Kommentar Anzahlungen als Finanzhilfe: Reiseanbieter nutzen die Hoffnungen auf den Osterurlaub aus

Viele Anbieter locken Kunden mit Osterangeboten.
Sind es gut gemeinte Durchhalteparolen, oder zieht die Reisebranche den urlaubshungrigen Deutschen mit leeren Versprechen das Geld aus der Tasche? Ein Neustart schon in der Oster-Reisesaison könne in einigen Wochen beginnen, schwadronierte Tui-Chef Fritz Joussen am 9. Februar.
Eine Woche später legte FTI-Geschäftsführer Ralph Schiller nach: „Wir sind fest davon überzeugt, dass sicherer Osterurlaub mit entsprechenden Testkonzepten möglich ist.“ Die Onlineportale vieler Reiseveranstalter sind bis heute voll mit verlockenden Reiseangeboten über die Feiertage.
Warnhinweise von Politikern putzte die Reisebranche brüsk zur Seite, wie etwa den von Sachsens Ministerpräsident Michael Kretschmer (CDU). Osterurlaub in Deutschland könne es in diesem Jahr leider nicht geben, hatte dieser vor allzu großem Optimismus angesichts der hohen Corona-Infektionszahlen gemahnt – und sich vom mächtigen Deutschen Reiseverband einen öffentlichen Rüffel eingefangen.
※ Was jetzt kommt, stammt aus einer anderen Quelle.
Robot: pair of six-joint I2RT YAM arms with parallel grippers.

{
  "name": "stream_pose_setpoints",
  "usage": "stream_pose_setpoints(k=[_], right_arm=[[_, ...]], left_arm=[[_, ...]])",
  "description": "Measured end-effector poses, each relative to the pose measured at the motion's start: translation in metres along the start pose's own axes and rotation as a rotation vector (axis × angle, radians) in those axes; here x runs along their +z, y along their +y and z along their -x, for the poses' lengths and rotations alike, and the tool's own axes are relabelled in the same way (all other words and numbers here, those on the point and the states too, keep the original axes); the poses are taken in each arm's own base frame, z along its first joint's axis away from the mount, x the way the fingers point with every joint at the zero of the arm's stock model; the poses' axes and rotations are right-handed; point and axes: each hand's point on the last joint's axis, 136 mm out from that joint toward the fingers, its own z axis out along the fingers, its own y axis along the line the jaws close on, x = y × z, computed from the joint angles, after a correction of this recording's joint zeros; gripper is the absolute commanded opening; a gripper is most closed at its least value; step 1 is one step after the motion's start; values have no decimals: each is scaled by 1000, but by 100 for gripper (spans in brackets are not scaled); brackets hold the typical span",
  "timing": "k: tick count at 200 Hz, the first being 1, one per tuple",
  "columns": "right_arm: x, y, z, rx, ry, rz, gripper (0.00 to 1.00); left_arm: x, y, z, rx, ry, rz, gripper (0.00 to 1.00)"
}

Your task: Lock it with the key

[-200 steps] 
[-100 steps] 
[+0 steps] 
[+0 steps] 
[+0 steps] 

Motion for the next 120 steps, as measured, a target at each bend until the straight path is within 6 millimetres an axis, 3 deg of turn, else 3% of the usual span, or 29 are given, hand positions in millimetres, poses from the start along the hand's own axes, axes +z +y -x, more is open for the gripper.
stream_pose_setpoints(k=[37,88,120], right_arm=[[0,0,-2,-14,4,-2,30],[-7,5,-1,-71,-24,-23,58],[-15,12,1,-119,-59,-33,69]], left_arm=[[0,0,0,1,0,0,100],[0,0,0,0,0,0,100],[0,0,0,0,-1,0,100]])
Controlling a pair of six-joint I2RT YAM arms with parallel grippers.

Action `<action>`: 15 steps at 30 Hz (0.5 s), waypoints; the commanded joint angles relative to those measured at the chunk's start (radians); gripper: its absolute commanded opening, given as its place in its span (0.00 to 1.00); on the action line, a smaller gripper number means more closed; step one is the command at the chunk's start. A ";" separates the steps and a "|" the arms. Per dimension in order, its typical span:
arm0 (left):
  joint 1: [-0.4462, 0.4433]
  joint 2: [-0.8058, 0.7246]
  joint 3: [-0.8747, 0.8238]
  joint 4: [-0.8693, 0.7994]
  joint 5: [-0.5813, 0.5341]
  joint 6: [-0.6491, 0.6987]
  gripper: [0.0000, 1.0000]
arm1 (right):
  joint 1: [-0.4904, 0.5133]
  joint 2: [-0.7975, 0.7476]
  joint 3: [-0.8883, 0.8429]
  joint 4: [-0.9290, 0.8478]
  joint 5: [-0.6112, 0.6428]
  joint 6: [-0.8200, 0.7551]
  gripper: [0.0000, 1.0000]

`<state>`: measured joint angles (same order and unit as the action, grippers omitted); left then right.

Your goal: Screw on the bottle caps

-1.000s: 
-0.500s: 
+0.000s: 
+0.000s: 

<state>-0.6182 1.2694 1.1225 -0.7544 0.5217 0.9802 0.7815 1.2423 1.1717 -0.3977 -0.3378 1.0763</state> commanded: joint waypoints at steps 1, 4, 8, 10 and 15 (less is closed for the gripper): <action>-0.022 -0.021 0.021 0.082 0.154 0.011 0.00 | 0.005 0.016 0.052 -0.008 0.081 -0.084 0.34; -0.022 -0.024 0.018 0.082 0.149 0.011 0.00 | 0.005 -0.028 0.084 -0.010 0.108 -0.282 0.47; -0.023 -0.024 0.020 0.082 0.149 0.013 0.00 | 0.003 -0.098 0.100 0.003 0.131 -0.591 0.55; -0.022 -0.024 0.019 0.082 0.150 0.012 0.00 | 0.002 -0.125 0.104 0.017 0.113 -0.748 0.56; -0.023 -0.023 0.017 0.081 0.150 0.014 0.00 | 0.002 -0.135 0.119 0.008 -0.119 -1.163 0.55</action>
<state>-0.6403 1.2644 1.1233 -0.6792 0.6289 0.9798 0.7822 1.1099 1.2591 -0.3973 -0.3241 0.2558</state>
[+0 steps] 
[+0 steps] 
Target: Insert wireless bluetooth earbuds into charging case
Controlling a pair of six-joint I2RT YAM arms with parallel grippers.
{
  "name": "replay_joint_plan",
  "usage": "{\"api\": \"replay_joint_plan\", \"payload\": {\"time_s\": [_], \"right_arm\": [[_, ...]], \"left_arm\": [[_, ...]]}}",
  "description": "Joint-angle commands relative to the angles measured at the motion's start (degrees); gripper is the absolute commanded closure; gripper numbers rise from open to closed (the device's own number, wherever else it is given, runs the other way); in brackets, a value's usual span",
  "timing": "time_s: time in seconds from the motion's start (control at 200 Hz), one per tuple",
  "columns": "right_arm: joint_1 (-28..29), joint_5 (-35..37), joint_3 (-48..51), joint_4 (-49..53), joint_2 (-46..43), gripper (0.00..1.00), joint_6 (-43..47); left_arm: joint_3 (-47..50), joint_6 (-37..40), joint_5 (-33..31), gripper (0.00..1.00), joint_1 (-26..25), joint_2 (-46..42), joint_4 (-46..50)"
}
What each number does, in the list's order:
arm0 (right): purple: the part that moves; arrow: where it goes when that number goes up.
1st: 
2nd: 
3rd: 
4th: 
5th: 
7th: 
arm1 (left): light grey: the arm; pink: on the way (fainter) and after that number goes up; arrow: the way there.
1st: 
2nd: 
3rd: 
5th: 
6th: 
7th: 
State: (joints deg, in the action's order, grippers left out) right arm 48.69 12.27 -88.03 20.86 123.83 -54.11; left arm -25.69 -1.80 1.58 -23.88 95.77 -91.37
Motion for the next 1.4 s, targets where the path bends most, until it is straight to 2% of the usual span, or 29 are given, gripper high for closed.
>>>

„Das hat uns auf die Palme gebracht“, polterte Verbandspräsident Norbert Fiebig. Da fehle es wohl an Sensibilität und Sachverstand.
An Sensibilität wofür? Die berechtigten Sorgen der Urlaubswilligen kann Fiebig jedenfalls nicht gemeint haben. Denn die hatten gerade erst vor wenigen Monaten erlebt, was es bedeutet, gebuchte Reisen wieder stornieren zu müssen. Monatelang warteten die meisten auf die Rückerstattung ihrer angezahlten Gelder, Hotlines von Veranstaltern wie Tui blieben über Wochen unerreichbar. Wer Einzelleistungen wie Fähren oder Mietwagen im Ausland gebucht hatte, wartet zum Teil bis heute auf sein Geld.
So bleibt der Verdacht, dass es den Urlaubsanbietern bei ihren wohl kaum noch zu erfüllenden Angeboten vor allem um eines geht: die eigene Liquidität in Zeiten der Krise auf einem verträglichen Niveau zu halten. Denn üblicherweise werden schon kurz nach der Buchung Vorauszahlungen von 20 bis 25 Prozent des Reisepreises fällig, der Rest folgt dann oft einen Monat vor Reiseantritt.
Staatliche Entschädigung statt fragwürdiger Selbsthilfe
Dass Urlaubsanbieter zu einer solch fragwürdigen Selbsthilfe greifen, ist ihnen allerdings kaum zu verdenken. Denn der Staat lässt viele mit ihren Finanzproblemen im Stich. Insbesondere Hotels tragen in der Pandemie ein Sonderopfer, denn laut RKI stehen sie in der Rangliste der Infektionsorte – zusammen mit dem Personenfernverkehr, Spielplätzen und Parks – auf der untersten Risikostufe.
Als Konsequenz sollte ihnen keine Beihilfe angeboten werden, die nach Vorgaben der EU stark limitiert und meist unzureichend ist, sondern eine Entschädigung. Die EU bietet im Artikel 107 ihres „Arbeitsweise-Vertrags“ (AEUV) dazu die Möglichkeit. Der Bundeswirtschaftsminister müsste dies nur in Brüssel beantragen.